Texto de P. Alcides Marques, CP
Na Profissão de Fé, nós declaramos: “creio na ressurreição da carne”. Mas o que significa esta afirmação? Quais são as suas consequências em nossa vida? Lembremos que a fé na ressurreição de Cristo não é apenas um componente de nossa vida cristã, mas é o fundamento, a razão mesma do nosso ser cristão. “Se Cristo não ressuscitou, vazia é a nossa pregação, vazia também é a vossa fé” (1 Cor 15,14).
O Novo Testamento foi escrito em grego, mas o sentido das palavras utilizadas, sobretudo por São Paulo Apóstolo, vem da mentalidade semita (judaica). Assim sendo, quando lemos as palavras “corpo” e “alma” devemos entendê-las em seu sentido bíblico original e não na maneira como normalmente entendemos. Como assim? De um modo simplificado, podemos dizer que as entendemos como partes do ser humano. Usamos muito o verbo “ter”: eu tenho um corpo, eu tenho uma alma. Na bíblia, corpo e alma não são partes do ser humano. O ser humano inteiro é corpo. O ser humano inteiro é alma. Deveríamos usar o verbo ser: eu sou corpo, eu sou alma.
Concretamente, o corpo não deveria ser entendido como a nossa estrutura físico-biológica e sim como nosso ser integral enquanto capaz de estabelecer relações: com Deus, com os outros, com a natureza criada. A nossa materialidade física – o que normalmente chamamos de corpo – é parte da nossa corporalidade; é o meio que dispomos para estabelecer relacionamentos. Valorizar o corpo é valorizar os nossos relacionamentos, inclusive com o nosso próprio “eu”. A alma diz respeito ao nosso ser integral enquanto seres animados, energizados, impulsionados para a vida.
O que aconteceu para que perdêssemos, com o passar do tempo, esta ideia integral do ser humano? A resposta vem da poderosa influencia da mentalidade grega (platônica) em nossa maneira de entender as coisas da fé. A mentalidade grega é dualista e divide a realidade em dois andares: o do bem (de cima) e do mal (de baixo) e assim o corpo ficou ligado ao andar de baixo e a alma, ao andar de cima. Que consequências isso trouxe na vida prática dos cristãos? Uma desvalorização de tudo o que é corporal e uma negação do valor divino (santificante) das ações tipicamente corporais. As pessoas mais idosas testemunham uma época em que, por exemplo, o baile era visto como um pecado. Qualquer baile. Observe que dançar é um ato corporal. As filhas de Maria e os Congregados marianos deveriam ser pessoas de oração (ação espiritual) e não frequentadores de bailes.

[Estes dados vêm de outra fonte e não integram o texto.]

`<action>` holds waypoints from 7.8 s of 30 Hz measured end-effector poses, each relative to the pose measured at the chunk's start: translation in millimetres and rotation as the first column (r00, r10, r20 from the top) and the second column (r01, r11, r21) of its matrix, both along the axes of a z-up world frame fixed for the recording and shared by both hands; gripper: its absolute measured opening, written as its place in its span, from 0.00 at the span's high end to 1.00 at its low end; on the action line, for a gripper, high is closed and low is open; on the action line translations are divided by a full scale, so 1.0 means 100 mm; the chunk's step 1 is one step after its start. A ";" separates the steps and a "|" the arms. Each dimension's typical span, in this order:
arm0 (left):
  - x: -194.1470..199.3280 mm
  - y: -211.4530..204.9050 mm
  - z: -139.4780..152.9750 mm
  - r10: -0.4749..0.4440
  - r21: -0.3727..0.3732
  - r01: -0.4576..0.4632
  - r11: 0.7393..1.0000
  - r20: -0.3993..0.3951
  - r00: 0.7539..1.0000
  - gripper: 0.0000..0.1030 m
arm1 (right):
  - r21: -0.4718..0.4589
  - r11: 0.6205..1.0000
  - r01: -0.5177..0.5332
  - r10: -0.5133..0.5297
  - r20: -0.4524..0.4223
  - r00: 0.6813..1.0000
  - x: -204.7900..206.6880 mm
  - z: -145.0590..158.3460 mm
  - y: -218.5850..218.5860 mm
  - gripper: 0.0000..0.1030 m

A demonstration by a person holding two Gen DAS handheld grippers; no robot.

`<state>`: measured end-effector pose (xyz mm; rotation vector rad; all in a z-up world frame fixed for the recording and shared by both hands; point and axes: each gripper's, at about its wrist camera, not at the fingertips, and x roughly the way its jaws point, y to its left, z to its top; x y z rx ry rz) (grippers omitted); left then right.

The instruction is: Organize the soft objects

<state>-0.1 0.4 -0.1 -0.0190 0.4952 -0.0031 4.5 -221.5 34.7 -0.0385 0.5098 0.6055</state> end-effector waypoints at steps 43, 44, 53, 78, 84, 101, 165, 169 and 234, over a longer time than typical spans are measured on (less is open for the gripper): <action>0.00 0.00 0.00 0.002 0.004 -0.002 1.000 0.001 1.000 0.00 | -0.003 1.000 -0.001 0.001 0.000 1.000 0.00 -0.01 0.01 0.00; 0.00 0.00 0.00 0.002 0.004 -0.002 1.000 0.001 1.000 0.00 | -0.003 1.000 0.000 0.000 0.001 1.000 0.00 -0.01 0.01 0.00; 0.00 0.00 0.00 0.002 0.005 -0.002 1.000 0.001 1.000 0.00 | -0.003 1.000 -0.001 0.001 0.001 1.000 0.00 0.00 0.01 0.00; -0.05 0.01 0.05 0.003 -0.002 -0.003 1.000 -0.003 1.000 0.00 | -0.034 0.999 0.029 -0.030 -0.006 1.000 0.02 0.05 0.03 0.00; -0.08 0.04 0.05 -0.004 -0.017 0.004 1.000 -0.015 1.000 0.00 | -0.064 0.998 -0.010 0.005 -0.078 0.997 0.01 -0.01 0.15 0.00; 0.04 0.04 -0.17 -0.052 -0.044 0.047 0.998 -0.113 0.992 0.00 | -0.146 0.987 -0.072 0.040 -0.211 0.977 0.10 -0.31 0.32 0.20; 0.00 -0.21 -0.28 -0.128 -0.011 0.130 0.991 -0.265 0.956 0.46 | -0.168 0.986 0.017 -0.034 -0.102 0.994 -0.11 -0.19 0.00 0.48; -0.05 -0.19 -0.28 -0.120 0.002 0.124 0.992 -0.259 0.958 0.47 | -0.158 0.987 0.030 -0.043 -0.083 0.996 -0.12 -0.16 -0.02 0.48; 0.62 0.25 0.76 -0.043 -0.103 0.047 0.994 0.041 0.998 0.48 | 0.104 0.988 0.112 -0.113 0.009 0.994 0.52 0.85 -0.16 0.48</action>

As coisas não deveriam ter chegado a este ponto. Adélia Prado lembra que o cristianismo, particularmente o católico, é uma religião do corpo. Repare os gestos nas celebrações: sentar, ficar em pé, ajoelhar, prostrar, dar as mãos, beijar as mãos, fechar os olhos, comer (Corpo de Cristo), beber (Sangue de Cristo). Repare também as imagens (corpo dos santos, dos anjos, de Maria, de Cristo); os objetos litúrgicos; as procissões. Repare particularmente a preocupação com a beleza do ambiente celebrativo: as vestes (olhos), as músicas(ouvidos), incenso (olfato), as unções (tato), os alimentos sagrados (boca).
A consequência de nossa fé na ressurreição da carne é que tudo o que é genuinamente corporal é autenticamente divino. Tomar banho é um ato divino. Caminhar, correr, nadar e dançar são todos atos divinos. Os nossos sinceros abraços, beijos e sorrisos são atos divinos. São divinos porque tem a ver com Deus.

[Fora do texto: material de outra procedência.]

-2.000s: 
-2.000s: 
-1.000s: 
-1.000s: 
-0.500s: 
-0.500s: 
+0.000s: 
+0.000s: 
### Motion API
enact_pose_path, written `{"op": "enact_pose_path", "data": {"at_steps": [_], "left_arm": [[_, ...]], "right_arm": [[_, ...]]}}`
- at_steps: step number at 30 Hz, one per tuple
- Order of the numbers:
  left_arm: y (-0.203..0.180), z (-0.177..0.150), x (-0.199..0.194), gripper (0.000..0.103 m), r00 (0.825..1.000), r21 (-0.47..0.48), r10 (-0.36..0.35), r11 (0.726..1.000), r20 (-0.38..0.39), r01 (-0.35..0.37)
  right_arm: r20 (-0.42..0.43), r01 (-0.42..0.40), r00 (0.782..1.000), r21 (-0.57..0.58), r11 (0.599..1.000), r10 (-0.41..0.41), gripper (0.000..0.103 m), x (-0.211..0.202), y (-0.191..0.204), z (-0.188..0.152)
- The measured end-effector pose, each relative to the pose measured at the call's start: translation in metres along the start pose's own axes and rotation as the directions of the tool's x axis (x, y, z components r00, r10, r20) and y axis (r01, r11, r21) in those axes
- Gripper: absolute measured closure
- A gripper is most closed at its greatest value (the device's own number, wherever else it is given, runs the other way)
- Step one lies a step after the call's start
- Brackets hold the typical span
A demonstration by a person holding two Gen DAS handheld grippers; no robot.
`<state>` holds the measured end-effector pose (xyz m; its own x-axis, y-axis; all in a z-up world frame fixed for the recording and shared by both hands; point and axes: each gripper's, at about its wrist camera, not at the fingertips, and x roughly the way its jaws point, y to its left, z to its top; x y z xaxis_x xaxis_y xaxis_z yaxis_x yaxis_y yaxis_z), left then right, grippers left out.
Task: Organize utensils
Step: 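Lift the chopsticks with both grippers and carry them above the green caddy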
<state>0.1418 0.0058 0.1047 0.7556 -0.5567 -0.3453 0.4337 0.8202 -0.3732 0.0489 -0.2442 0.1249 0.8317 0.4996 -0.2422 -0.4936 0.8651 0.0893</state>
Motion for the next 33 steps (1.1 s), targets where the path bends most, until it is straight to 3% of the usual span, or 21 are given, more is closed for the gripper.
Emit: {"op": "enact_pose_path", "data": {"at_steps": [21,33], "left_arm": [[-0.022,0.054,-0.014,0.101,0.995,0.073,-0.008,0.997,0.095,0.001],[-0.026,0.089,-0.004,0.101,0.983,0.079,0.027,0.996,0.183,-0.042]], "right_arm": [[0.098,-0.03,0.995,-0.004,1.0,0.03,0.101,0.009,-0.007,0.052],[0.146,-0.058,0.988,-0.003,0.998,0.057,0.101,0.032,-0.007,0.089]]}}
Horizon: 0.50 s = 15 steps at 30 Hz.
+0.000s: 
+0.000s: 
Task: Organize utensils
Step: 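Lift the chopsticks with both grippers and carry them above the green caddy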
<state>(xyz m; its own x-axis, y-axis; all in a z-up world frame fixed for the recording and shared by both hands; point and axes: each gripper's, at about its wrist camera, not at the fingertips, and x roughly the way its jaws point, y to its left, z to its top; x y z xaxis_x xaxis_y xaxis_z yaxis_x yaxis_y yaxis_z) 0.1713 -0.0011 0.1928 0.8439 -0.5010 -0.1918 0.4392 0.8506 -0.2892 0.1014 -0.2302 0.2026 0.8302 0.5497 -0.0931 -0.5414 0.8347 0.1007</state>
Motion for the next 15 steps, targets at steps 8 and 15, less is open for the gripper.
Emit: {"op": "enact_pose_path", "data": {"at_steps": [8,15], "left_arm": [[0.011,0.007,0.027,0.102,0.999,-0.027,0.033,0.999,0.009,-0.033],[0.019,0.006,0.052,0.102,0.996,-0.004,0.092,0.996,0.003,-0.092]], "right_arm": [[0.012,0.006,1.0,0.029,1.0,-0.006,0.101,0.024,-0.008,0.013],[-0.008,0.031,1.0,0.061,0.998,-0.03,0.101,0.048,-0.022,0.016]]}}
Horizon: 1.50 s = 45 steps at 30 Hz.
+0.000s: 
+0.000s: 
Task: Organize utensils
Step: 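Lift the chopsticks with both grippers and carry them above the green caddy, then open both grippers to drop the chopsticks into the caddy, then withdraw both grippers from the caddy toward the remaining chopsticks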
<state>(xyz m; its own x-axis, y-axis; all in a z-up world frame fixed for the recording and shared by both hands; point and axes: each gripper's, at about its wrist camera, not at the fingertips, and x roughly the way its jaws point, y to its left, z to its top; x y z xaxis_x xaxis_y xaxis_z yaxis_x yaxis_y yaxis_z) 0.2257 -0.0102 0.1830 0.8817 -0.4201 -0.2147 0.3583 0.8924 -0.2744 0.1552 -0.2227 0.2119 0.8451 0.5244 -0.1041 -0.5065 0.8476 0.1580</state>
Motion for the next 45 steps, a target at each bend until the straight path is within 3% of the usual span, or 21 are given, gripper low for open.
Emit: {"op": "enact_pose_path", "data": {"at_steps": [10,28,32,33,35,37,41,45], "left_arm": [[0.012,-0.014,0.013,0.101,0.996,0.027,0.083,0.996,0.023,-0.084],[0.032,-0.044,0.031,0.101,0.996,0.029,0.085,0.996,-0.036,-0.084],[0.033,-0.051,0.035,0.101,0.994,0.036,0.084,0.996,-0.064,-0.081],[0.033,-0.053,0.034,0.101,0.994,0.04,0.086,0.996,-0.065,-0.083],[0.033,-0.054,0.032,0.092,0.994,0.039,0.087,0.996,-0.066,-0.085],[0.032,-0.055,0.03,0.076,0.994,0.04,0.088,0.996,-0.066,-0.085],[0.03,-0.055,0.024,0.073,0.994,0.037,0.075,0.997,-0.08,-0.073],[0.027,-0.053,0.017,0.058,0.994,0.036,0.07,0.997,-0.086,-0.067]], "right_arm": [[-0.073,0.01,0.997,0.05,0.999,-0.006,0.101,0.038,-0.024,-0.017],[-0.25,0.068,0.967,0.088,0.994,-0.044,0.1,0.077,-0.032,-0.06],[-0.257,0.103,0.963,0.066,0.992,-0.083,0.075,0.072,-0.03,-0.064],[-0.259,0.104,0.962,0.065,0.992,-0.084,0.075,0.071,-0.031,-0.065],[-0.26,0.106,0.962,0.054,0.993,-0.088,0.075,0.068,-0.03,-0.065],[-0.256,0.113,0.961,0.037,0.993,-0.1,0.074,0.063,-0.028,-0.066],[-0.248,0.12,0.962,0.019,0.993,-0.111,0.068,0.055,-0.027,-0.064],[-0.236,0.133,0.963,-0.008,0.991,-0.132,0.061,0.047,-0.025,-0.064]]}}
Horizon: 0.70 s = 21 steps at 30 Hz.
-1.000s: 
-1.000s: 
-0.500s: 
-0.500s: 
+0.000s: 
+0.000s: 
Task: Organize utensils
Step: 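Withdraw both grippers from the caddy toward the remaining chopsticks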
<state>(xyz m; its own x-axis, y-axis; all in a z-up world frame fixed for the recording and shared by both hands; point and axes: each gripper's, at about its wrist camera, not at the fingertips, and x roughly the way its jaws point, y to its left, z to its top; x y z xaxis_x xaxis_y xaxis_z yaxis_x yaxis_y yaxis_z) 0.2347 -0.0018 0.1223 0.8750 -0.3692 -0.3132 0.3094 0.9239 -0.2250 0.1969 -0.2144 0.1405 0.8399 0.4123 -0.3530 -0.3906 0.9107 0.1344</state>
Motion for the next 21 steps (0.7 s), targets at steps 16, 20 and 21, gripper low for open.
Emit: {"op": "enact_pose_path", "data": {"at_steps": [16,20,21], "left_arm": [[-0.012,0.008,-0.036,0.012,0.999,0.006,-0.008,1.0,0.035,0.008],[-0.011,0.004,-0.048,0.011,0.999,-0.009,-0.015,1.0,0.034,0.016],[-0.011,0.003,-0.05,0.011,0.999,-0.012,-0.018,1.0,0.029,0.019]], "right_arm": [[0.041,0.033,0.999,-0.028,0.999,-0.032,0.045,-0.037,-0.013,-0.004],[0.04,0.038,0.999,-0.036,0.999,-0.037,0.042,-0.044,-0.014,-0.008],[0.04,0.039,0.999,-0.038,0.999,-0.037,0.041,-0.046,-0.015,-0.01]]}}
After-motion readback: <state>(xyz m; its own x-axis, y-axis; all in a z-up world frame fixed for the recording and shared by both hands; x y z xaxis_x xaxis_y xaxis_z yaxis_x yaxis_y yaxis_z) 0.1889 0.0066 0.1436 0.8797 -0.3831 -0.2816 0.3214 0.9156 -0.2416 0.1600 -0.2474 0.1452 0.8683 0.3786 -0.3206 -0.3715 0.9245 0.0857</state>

Não somos cristãos apenas quando estamos em oração num templo religioso. Somos cristãos em todos os momentos e lugares. Que tal valorizar mais o seu corpo, cuidar dele e de tudo o que ele pode fazer para que você seja sempre “um ser de relações”!? Sair com os amigos, passear com o cachorro, tomar um bom vinho, fazer um trabalho manual, dar remédio a um doente, cantarolar e até rezar são ações cristãs. Nada escapa do projeto salvador de Deus.